Searching the cloud

October 2018

Drawers of paper recordsCloud computing is becoming increasingly popular. But what are its implications on search? Jochen L Leidner MBCS, Director of Research at Thomson Reuters, reports.

There is a trend in companies around the world of reducing the cost of internal IT infrastructure by giving up their data centres in favour of cloud computing (BCS 2012), i.e by embracing external servers for storage and computation.

NIST, the US National Institute for Standards and Technology, defines cloud computing as ‘a model for enabling convenient, on-demand network access to a shared pool of configurable computing resources that can be rapidly provisioned and released with minimal management effort or service provider interaction’.

Amazon, Google, IBM and Microsoft are some examples of big cloud vendors that rent out their hardware assets (servers, disks, networks). At the level of applications, there is also a trend to move away from locally-installed software on desktop PCs towards cloud-hosted web applications (software-as-a-service or SaaS), to save by eliminating the life-cycle of installing, maintaining, upgrading and sun-setting applications. SAP, Salesforce, Oracle, ServiceNow and Workday are key SaaS vendors.

Both lower-level storage and computing resources and higher-level application resources benefit from cloud migrations, and not just in terms of cost: security can be improved by a cloud migration, as cloud vendors can spend more on top-grade security staff in large quantities due to these vendors’ scale.

Elasticity is another huge cloud advantage: the number of servers or application users can be rapidly increased or decreased depending on dynamic demand, since cloud vendor infrastructure is always available in abundance - it is shared with all their customers.

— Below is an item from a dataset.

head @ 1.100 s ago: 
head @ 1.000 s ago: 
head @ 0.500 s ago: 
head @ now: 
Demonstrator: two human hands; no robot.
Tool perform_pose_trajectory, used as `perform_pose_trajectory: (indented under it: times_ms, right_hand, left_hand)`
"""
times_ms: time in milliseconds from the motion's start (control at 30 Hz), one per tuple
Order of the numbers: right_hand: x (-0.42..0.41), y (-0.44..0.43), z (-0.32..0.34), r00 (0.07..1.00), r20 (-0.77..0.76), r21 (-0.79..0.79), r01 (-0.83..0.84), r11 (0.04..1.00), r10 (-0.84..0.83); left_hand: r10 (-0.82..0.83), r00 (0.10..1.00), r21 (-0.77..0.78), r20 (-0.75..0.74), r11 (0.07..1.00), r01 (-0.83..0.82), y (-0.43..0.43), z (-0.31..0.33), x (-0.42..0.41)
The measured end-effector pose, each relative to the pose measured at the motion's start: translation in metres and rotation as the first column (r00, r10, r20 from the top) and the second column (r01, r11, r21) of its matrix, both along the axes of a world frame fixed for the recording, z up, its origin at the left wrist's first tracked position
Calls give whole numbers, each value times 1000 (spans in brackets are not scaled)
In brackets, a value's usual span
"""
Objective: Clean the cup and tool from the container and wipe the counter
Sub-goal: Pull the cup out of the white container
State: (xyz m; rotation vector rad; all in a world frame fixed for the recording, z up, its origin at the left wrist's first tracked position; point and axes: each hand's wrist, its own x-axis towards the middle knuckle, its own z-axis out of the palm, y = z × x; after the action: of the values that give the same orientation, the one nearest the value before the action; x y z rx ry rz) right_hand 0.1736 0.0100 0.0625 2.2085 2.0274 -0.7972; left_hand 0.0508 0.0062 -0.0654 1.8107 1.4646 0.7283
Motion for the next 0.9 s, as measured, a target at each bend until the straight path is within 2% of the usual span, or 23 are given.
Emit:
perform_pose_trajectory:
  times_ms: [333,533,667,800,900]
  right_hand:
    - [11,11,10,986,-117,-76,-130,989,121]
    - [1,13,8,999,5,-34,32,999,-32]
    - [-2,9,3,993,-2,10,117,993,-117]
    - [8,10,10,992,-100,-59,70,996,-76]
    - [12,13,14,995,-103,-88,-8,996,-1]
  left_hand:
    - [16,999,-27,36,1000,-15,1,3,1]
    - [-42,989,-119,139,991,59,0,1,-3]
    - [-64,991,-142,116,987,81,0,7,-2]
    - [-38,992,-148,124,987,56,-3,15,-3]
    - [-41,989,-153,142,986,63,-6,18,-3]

The cloud abstraction means to assume an infinite supply of resources is ‘out there’, which can be rented and released at will, manually by admins and even automatically via APIs.

Before the advent of the cloud, many companies already had heterogeneous networked hardware and software environments in place, and often struggled with data management (i.e., organising their data assets) and knowledge management (i.e., organising their knowledge).

The transition from self-managed, on-premise servers and company-owned data centres happened gradually, and many organisations went through a phase of relying on internal private clouds – sharing resources across departments, but only internally.

Private clouds have the advantage that all assets remain confined within the organisation’s walls, legally and physically, which simplifies governance and security. However, private clouds inherit the disadvantages of both worlds: they neither provide the elasticity and scale of public clouds, nor do they benefit from the scale effects of cloud providers: vendors like Amazon or Google can hire the most expensive security experts, as this cost is distributed across millions of servers, not just hundreds.

Private and public clouds add complexity to these pre-existing challenges in at least three ways: first, the network access leads to delays; second, in a cloud scenario, data access crosses organisational boundaries, which has security and management implications.

Third, the cloud’s elasticity means that rapid commissioning and de-commissioning of cloud storage must be dealt with in terms of incremental index updates to keep search results relevant.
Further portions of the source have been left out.